Tell how many lines in the data below contain "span", using one number as the whole reply.

◆ **Data provided**
◇ ◇ ◇ ◇ ◇ ◇ ◇

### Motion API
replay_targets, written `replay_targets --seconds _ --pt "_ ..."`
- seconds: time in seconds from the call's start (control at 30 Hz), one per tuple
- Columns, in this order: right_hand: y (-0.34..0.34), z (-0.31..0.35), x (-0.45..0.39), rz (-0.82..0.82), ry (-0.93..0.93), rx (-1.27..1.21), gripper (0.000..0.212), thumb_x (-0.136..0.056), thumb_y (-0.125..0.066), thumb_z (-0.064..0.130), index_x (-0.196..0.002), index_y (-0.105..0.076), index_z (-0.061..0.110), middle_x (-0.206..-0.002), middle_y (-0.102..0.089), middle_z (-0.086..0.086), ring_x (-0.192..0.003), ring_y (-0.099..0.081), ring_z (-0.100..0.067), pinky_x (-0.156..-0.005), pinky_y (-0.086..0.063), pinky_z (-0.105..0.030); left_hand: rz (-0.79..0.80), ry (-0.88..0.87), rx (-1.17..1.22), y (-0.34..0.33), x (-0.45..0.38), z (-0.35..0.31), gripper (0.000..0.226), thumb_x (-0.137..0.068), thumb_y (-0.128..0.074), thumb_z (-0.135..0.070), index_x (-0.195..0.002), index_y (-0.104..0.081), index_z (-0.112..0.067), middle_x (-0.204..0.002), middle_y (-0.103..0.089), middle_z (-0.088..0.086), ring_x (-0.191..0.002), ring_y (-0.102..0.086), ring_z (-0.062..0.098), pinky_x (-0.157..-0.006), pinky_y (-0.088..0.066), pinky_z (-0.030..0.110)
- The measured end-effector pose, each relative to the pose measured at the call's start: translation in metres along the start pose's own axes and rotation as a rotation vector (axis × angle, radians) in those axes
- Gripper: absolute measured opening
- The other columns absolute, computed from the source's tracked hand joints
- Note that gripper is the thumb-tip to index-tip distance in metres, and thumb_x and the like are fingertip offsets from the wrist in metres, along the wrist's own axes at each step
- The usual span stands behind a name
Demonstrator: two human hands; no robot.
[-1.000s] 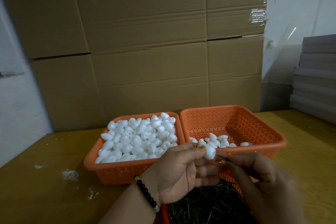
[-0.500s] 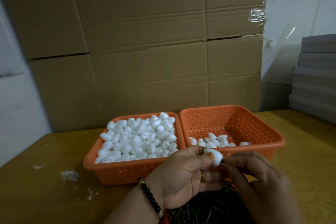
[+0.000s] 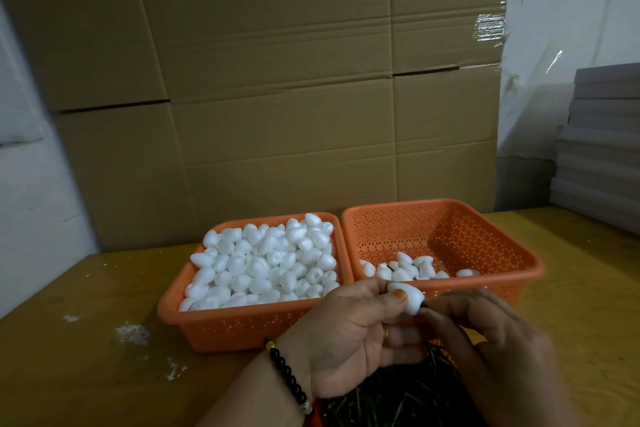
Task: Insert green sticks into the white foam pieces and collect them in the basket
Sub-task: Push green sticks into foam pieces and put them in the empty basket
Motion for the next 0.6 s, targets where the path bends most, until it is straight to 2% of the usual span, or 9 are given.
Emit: replay_targets --seconds 0.07,0.17,0.3,0.4,0.47,0.53,0.6 --pt "-0.0003 -0.0019 0.0003 -0.007 0.002 0.024 0.026 -0.08 -0.059 0.04 -0.078 -0.073 0.018 -0.085 -0.062 0.018 -0.088 -0.057 0.018 -0.074 -0.039 0.003 0.004 0.007 0.015 0.0 -0.0006 0.0006 0.027 -0.085 -0.059 -0.019 -0.111 -0.058 -0.011 -0.102 -0.068 0.01 -0.091 -0.066 0.023 -0.082 -0.052 0.036" --pt "-0.0001 -0.0047 0.0003 -0.012 0.016 0.05 0.012 -0.075 -0.069 0.031 -0.085 -0.071 0.025 -0.091 -0.062 0.022 -0.086 -0.061 0.01 -0.071 -0.041 0.002 0.006 0.013 0.039 0.0001 -0.0015 0.0019 0.027 -0.085 -0.058 -0.019 -0.111 -0.058 -0.01 -0.103 -0.068 0.011 -0.092 -0.066 0.025 -0.082 -0.052 0.037" --pt "-0.0005 -0.0091 0.002 -0.005 0.01 0.075 0.017 -0.068 -0.074 0.02 -0.085 -0.072 0.022 -0.089 -0.065 0.018 -0.082 -0.063 0.006 -0.076 -0.043 -0.001 0.018 0.02 0.071 -0.0001 -0.0018 0.002 0.023 -0.086 -0.057 -0.019 -0.107 -0.06 -0.011 -0.104 -0.069 0.012 -0.092 -0.067 0.025 -0.081 -0.054 0.037" --pt "-0.0006 -0.0096 0.0021 0.001 -0.005 0.035 0.013 -0.073 -0.073 0.026 -0.086 -0.072 0.024 -0.091 -0.066 0.019 -0.082 -0.063 0.009 -0.077 -0.043 -0.002 0.026 0.023 0.083 0.0003 -0.0021 0.0026 0.023 -0.087 -0.057 -0.019 -0.107 -0.061 -0.01 -0.104 -0.07 0.011 -0.093 -0.068 0.024 -0.082 -0.053 0.037" --pt "-0.0004 -0.0077 0.002 0.005 -0.006 0.021 0.015 -0.078 -0.065 0.034 -0.086 -0.072 0.024 -0.093 -0.065 0.02 -0.084 -0.063 0.009 -0.078 -0.042 -0.002 0.032 0.029 0.08 0.0001 -0.0022 0.0027 0.027 -0.088 -0.056 -0.02 -0.112 -0.059 -0.009 -0.107 -0.07 0.012 -0.095 -0.067 0.025 -0.085 -0.053 0.037" --pt "0.0001 -0.0067 0.0015 0.005 -0.006 0.019 0.018 -0.079 -0.062 0.035 -0.084 -0.073 0.021 -0.091 -0.066 0.018 -0.083 -0.063 0.008 -0.077 -0.044 -0.003 0.034 0.031 0.069 -0.0003 -0.0021 0.0025 0.031 -0.089 -0.056 -0.02 -0.117 -0.057 -0.007 -0.11 -0.068 0.013 -0.098 -0.066 0.026 -0.088 -0.05 0.039" --pt "0.0012 -0.0068 0.001 -0.004 -0.006 0.029 0.012 -0.078 -0.068 0.029 -0.082 -0.073 0.019 -0.089 -0.066 0.017 -0.081 -0.063 0.007 -0.073 -0.046 -0.006 0.03 0.03 0.064 -0.0011 -0.0021 0.0026 0.031 -0.087 -0.057 -0.02 -0.115 -0.058 -0.007 -0.11 -0.068 0.014 -0.099 -0.065 0.027 -0.09 -0.048 0.041"
Point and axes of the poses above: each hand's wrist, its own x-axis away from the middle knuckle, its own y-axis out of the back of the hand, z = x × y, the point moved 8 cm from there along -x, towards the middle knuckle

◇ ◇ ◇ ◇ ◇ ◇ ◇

◆ **Output of the task**
2